Tony Smith and Matt Duffy, from the OUSD “Office of Transformation,” have postponed their visit to meet with Castlemont teachers on Monday, March 5. Why? Well, they heard that teachers from across Oakland were coming to listen to what they had to say about their thus far poorly defined “Acceleration TSA” position. Oakland teachers understand that no school is an island. We understand that we are the OEA, we are the union, and that we are all in this together. We agree that reforms could be a positive force in the education of Oakland’s children. However, reforms should be implemented in collaboration and cooperation with the entire OUSD community: parents, students, teachers, and administrators. Reforms should be put in place considerately and thoughtfully, with what’s best for students always guiding our plans. OUSD decided that Castlemont, Fremont, and McClymonds would need to be reconstituted before the school year began, and they have had months to initiate and implement such collaboration and cooperation.

Instead, Superintendent Tony Smith, Matt Duffy, head of Labor Relations Troy Christmas, Human Resources consultant Brigitte Marshall, and other OUSD administration have made minimal efforts to work with teachers or parents at the affected schools. At Castlemont, for example, OUSD has frittered away two-thirds of the school year that could have been spent consulting with teachers and the community about the details of the restructuring plan for the school. Instead, OUSD meets with some small groups of teachers and not others. Instead, OUSD works behind closed doors with corporate-funded groups like Great Oakland Public Schools. Instead, once again, OUSD decides to perform an unproven experiment upon children of color in the flatlands of Oakland. The OUSD plan to staff high schools with year-to-year employees—hired and fired at the whim of a principal—will result in even more instability for Fremont, Castlemont, & McClymonds. Of course, whether or not the experiment succeeds, its designers will move on to six-figure jobs in other school districts, or for corporate contractors, like so many in OUSD administration before them. Meanwhile, Oakland’s students, parents, and teachers will be stuck with the mess they’ve left behind.

OEA leadership has given the District numerous opportunities to work with teachers on restructuring the flatlands high schools.
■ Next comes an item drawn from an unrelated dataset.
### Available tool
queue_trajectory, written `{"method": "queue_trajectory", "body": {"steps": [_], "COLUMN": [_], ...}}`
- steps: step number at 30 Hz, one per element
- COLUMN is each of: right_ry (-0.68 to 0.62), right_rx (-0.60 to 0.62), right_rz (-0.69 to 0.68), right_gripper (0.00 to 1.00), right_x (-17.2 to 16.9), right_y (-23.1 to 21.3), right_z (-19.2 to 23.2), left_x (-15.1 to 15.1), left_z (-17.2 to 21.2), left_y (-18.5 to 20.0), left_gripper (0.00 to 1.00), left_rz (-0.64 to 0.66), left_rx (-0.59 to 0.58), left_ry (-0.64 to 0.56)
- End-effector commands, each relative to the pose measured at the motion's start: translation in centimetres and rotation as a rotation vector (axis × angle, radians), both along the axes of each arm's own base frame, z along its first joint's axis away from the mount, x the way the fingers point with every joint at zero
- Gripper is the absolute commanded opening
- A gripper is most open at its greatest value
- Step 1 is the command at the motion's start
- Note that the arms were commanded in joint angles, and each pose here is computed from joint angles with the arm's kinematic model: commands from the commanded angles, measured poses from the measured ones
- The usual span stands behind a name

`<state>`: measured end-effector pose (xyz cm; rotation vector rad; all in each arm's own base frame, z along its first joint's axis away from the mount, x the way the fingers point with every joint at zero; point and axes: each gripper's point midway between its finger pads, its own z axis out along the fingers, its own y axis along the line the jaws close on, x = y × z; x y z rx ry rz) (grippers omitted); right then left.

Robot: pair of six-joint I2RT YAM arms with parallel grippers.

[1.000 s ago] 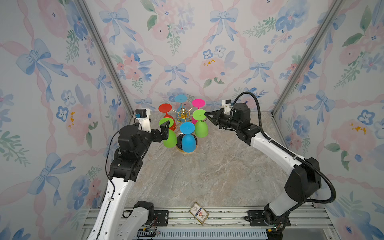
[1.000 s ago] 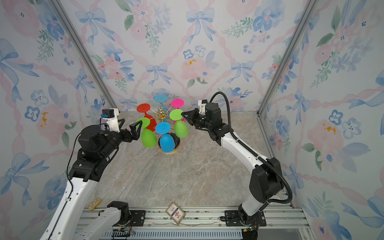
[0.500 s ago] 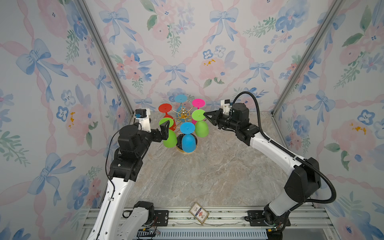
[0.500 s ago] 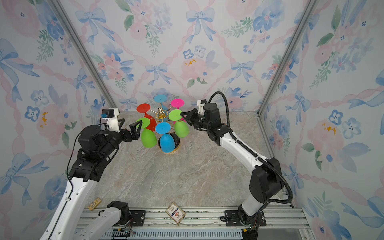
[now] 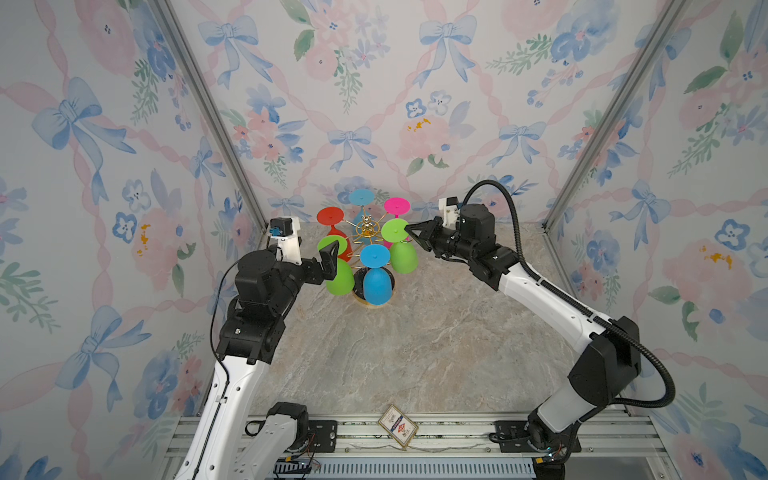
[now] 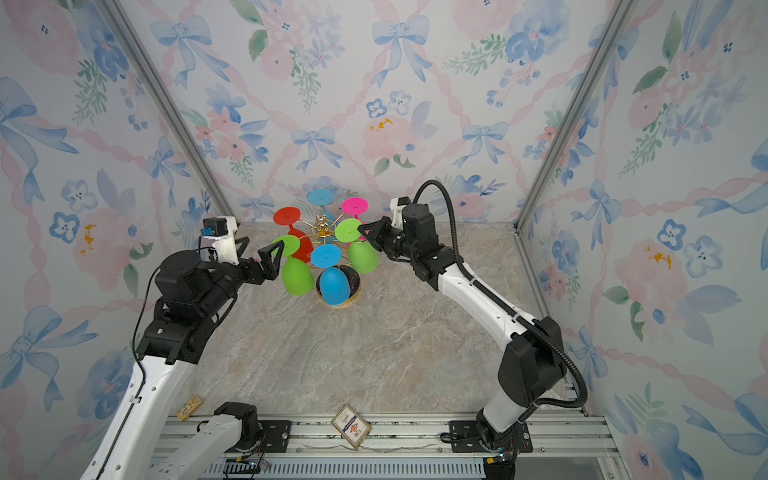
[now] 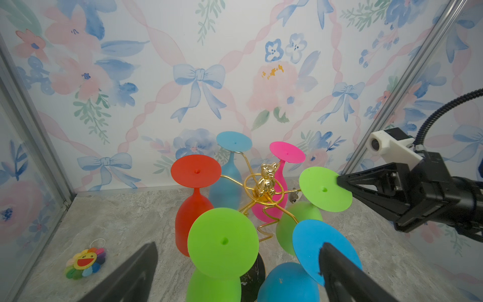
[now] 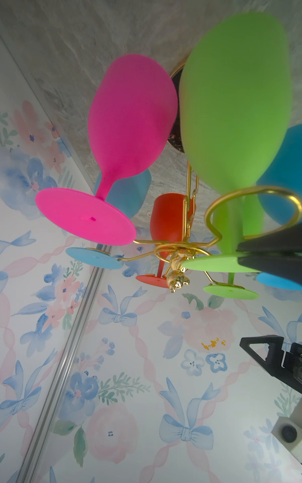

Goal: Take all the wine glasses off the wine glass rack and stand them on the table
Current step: 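Lift the lime green glass off its rack arm with the right gripper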

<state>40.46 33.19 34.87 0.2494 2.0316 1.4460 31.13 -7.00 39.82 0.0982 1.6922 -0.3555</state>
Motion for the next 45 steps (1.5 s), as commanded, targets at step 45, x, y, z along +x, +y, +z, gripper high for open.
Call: {"method": "queue_trajectory", "body": {"steps": [45], "right_ry": [-0.12], "right_rx": [-0.113], "right_rz": [-0.009], "right_gripper": [0.0], "right_x": [-2.6], "right_y": [-1.6], "right_z": [2.4], "left_x": [0.0], "left_z": [0.5], "left_y": [-0.3], "left_gripper": [0.98], "left_rz": [-0.022], "left_rx": [-0.016], "left_ry": [-0.015]}}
In fact, twice this year at OEA Executive Board Meetings, Superintendent Smith has been a guest. At both these meetings, the first on September 21, Castlemont teacher and Executive Board member Rodney Brown brought it to Smith’s attention that the principal selection process for Castlemont was not being followed according to OUSD policy. Brown also pointed out that teachers and parents had—so far—been minimally involved in the high school reconstitution process, at least at the Castlemont Business & Information Technology (CBIT) campus. On both occasions Superintendent Tony Smith expressed his concern and promised to take action. Nothing was done.

Oakland teachers and the OEA are not against reform. We believe we should look at real solutions, at real reform. Let’s talk about class size reduction. Let’s talk about split reading for grades K-3, where half of a class is taught reading for an hour in the morning and the other half for an hour in the afternoon with smaller teacher:student ratios, because it’s one-on-one and small-group instructional time that will improve student achievement in Oakland. Let’s talk about expanding programs like Teach Tomorrow in Oakland that bring local candidates and people of color to teach in our city, so that students can be taught by young role models who look like them and are from their community, because the personal connection between student and teacher matters far more than whether the school year is 180 or 190 days long. Let’s talk about addressing truancy, because however long the school year is, students won’t learn if they’re not in the classroom. Let’s talk about funding and staffing academic counselors at all Oakland high schools, because if we really want Oakland students to go to college that’s what it will take. The OEA is fighting for real reform, not the latest corporate-inspired flavor of the month. The OEA is fighting for our students.